A college ice hockey player, Brooker’s professional ambitions ended after an injury. But he’d always had an interest in the inner workings of various leagues, so he turned his focus toward staying in the sports industry.
As senior director and associate counsel of the NBA, Brooker commutes to New York City every week as part of what he calls a “seven day a week job.” Despite being so busy, he also finds time to teach a contract negotiation course at the George Washington University School of Law, play pickleball, and participate in a recreational men’s hockey league.
Brooker served two years on the Young Professionals board of the Special Olympics of Virginia, a position he found highly rewarding. More recently, he’s volunteered as a youth hockey coach for local 14U and 12U travel hockey teams.
He credits his drive to his Richmond parents who are small business owners. “Through them I saw what it meant to work hard and diligently,” he says. “They taught me to be the best version of myself on a daily basis.”
Part of that diligence is having an active pro bono practice.
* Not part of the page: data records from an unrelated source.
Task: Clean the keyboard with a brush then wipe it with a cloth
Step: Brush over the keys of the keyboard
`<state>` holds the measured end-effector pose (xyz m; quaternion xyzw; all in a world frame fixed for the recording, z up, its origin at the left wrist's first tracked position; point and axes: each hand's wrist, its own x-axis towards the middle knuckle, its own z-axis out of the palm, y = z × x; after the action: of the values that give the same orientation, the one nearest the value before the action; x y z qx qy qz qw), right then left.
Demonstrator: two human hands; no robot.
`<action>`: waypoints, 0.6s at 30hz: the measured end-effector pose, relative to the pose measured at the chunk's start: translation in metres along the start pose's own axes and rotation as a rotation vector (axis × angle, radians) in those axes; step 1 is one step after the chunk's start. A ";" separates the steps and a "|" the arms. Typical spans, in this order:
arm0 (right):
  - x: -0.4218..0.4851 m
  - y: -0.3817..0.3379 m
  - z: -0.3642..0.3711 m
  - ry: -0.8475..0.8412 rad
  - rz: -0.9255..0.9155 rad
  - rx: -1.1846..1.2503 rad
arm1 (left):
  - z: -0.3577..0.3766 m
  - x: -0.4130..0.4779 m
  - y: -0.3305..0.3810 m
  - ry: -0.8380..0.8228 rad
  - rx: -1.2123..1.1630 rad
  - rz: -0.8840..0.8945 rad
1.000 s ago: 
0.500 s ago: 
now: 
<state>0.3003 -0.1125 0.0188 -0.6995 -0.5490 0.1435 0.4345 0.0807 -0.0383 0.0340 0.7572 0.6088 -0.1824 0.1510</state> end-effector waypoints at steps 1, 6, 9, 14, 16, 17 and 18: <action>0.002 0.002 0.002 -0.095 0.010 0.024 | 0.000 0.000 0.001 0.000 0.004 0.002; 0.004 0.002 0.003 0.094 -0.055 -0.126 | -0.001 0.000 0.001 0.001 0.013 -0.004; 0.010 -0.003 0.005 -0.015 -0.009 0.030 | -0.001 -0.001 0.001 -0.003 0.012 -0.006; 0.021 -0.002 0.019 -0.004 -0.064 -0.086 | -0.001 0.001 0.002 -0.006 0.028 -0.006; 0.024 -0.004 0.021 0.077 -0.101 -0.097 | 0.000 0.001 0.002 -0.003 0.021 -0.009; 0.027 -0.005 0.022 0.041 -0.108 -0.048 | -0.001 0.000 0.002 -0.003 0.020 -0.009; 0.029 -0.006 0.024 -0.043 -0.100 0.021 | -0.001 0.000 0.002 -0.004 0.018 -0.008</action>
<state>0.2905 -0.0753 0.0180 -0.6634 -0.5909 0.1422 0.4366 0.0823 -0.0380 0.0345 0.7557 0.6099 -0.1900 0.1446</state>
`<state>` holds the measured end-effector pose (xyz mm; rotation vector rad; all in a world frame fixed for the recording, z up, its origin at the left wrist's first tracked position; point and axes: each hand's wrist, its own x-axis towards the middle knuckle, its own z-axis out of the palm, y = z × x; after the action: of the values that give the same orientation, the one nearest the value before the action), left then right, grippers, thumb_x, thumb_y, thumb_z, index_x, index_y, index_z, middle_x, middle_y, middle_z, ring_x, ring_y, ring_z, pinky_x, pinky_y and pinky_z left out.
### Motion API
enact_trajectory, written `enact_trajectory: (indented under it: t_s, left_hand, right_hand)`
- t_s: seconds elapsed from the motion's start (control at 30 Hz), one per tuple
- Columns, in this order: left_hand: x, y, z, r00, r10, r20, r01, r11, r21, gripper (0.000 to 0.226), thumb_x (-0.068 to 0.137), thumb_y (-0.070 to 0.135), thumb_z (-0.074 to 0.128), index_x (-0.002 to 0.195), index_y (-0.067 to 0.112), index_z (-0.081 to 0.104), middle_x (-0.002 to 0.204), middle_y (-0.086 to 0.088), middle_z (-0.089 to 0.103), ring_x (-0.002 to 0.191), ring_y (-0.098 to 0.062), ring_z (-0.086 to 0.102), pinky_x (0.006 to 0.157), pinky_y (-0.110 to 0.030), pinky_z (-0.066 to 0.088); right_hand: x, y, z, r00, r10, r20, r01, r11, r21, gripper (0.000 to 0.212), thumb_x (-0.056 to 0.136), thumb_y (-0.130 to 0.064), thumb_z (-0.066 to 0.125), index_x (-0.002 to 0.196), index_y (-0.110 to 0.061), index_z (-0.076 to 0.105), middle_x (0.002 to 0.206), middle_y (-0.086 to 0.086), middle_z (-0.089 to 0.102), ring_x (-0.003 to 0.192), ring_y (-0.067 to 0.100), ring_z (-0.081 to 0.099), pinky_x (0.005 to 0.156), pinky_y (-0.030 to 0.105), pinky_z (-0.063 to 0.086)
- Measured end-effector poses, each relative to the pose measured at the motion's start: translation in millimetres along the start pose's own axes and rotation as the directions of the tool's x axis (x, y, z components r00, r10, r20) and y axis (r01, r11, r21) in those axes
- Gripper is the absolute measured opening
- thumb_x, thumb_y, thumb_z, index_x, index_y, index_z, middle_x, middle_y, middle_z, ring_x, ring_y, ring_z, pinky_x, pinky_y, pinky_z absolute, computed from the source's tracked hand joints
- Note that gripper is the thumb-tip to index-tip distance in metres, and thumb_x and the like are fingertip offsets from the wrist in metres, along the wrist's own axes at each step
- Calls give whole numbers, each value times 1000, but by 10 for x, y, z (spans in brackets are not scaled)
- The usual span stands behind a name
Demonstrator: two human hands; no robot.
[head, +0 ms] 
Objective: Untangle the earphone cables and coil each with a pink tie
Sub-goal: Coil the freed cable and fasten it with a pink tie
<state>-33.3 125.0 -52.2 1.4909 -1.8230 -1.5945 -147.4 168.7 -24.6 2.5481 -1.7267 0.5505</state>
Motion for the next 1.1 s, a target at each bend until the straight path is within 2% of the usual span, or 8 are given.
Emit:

Prior to working with the NBA, Brooker worked in Hunton Andrews Kurth’s Richmond office. While there, and working on his MBA at Northwestern University, he was the lead associate counsel on the team that successfully represented the City of Richmond in their efforts to remove several Confederate monuments from Monument Avenue. “I was deeply involved with that,” he recalls. “It was important because it had lasting impact.”
Despite being so busy, Brooker is proudest of managing so much while balancing his professional and personal lives, which includes frequent patronization of Richmond’s myriad restaurants.
“I am tied and indebted to the Richmond community,” he says, adding that in 30 years, he expects “we’ll be settled in our forever home, and I’ll be sitting on the porch chatting with neighbors, happy, professionally and personally fulfilled.”